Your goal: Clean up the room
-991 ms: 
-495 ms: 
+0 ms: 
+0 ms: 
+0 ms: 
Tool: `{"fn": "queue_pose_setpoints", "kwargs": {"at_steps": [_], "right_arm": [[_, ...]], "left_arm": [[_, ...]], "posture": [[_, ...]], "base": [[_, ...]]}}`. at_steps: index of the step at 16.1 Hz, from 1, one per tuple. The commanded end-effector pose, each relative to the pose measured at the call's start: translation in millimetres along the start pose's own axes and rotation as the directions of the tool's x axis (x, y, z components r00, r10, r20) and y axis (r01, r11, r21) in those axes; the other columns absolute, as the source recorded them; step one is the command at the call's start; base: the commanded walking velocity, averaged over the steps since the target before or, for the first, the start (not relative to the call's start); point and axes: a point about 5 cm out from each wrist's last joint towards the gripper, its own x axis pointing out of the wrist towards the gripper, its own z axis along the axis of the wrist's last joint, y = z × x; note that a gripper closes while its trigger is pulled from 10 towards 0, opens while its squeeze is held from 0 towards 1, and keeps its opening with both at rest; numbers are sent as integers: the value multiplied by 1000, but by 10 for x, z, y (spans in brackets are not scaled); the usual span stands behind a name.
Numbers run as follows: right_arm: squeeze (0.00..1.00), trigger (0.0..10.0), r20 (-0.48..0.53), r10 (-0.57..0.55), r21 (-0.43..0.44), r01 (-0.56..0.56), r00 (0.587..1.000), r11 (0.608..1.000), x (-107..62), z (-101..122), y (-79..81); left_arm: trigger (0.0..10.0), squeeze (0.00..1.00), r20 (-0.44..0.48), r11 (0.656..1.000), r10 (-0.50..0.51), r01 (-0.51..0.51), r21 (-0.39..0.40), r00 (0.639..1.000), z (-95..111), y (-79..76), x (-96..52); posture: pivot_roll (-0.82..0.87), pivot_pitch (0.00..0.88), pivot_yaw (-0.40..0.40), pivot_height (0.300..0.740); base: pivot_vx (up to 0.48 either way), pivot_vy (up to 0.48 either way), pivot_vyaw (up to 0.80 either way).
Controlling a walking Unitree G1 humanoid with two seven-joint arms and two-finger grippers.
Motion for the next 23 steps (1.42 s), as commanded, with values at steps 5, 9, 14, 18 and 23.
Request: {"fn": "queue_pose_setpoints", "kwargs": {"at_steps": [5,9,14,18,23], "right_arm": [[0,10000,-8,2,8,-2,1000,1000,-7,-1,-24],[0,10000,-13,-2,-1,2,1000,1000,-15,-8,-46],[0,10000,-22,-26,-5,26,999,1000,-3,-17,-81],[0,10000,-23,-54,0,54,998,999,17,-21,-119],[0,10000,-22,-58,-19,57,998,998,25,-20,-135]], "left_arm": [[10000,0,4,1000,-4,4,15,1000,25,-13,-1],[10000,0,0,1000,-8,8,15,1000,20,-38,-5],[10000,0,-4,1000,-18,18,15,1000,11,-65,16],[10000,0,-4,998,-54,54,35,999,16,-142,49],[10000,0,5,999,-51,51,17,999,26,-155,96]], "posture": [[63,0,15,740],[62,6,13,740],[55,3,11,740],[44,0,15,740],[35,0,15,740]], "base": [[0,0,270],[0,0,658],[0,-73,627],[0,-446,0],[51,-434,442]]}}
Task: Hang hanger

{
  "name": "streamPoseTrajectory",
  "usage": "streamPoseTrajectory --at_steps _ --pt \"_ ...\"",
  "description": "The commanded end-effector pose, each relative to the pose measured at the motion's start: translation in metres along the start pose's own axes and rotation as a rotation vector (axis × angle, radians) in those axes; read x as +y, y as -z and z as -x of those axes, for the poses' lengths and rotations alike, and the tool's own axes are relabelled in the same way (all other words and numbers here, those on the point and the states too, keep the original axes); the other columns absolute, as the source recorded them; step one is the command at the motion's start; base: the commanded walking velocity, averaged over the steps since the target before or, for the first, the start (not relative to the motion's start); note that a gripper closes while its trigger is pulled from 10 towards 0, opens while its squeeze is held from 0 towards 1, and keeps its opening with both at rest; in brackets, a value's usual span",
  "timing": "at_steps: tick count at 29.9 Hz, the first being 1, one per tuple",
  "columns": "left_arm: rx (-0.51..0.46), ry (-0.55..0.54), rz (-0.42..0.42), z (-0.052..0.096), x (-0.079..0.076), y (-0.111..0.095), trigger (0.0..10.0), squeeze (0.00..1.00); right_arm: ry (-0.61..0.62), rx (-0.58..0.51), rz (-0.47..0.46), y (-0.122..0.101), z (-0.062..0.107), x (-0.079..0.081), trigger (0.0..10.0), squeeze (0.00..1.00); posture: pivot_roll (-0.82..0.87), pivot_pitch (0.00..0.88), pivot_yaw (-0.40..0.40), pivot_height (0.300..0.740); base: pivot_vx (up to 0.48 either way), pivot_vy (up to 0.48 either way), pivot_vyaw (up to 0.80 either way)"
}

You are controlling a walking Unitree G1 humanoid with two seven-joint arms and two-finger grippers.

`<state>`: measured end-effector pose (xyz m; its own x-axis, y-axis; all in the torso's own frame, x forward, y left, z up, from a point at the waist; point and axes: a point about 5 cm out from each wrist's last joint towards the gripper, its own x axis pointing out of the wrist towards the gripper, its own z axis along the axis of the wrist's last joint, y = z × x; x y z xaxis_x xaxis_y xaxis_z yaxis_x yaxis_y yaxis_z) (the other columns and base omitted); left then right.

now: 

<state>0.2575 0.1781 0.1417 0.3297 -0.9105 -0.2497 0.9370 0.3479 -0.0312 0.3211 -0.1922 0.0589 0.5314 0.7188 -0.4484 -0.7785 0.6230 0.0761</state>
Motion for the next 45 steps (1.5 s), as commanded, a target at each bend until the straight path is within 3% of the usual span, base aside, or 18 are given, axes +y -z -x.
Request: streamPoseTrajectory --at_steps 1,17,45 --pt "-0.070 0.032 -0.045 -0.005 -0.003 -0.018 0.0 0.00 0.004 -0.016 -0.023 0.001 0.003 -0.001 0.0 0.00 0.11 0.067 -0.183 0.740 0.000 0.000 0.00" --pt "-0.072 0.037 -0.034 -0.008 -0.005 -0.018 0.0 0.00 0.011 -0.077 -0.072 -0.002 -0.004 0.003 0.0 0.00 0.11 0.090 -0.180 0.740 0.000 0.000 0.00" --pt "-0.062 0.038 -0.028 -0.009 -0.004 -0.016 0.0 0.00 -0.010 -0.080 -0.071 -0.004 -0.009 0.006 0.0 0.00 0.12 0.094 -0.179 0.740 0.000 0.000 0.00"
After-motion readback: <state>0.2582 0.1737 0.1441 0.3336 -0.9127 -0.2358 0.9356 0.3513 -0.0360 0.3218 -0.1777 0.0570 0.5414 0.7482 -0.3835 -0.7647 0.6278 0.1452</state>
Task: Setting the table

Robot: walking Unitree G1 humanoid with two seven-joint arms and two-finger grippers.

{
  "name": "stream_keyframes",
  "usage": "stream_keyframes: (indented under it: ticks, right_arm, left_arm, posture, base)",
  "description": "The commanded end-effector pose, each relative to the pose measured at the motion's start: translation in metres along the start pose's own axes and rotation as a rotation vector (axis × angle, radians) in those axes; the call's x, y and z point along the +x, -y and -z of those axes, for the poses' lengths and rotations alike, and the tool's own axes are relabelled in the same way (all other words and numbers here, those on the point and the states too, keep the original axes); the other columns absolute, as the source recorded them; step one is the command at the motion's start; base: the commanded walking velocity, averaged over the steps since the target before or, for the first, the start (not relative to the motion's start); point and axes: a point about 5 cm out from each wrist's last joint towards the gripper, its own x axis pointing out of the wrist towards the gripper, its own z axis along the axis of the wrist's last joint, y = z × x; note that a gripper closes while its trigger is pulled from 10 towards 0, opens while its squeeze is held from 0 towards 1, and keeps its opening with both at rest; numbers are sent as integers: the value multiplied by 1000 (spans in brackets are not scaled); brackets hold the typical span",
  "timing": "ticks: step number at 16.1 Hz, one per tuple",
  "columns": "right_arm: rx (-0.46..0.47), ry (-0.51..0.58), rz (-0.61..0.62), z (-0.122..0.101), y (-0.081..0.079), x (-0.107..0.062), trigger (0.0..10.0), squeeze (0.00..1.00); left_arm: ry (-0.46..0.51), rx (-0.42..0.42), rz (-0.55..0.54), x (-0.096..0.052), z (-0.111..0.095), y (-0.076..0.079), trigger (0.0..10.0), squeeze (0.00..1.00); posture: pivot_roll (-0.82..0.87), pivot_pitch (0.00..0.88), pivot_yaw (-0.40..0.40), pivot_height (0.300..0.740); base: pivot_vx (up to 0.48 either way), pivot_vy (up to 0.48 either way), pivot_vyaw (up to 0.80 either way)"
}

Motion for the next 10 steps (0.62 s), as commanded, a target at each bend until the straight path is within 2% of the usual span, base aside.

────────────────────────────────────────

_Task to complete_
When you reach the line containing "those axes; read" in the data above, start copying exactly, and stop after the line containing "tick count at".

_Reply_
  "description": "The commanded end-effector pose, each relative to the pose measured at the motion's start: translation in metres along the start pose's own axes and rotation as a rotation vector (axis × angle, radians) in those axes; read x as +y, y as -z and z as -x of those axes, for the poses' lengths and rotations alike, and the tool's own axes are relabelled in the same way (all other words and numbers here, those on the point and the states too, keep the original axes); the other columns absolute, as the source recorded them; step one is the command at the motion's start; base: the commanded walking velocity, averaged over the steps since the target before or, for the first, the start (not relative to the motion's start); note that a gripper closes while its trigger is pulled from 10 towards 0, opens while its squeeze is held from 0 towards 1, and keeps its opening with both at rest; in brackets, a value's usual span",
  "timing": "at_steps: tick count at 29.9 Hz, the first being 1, one per tuple",

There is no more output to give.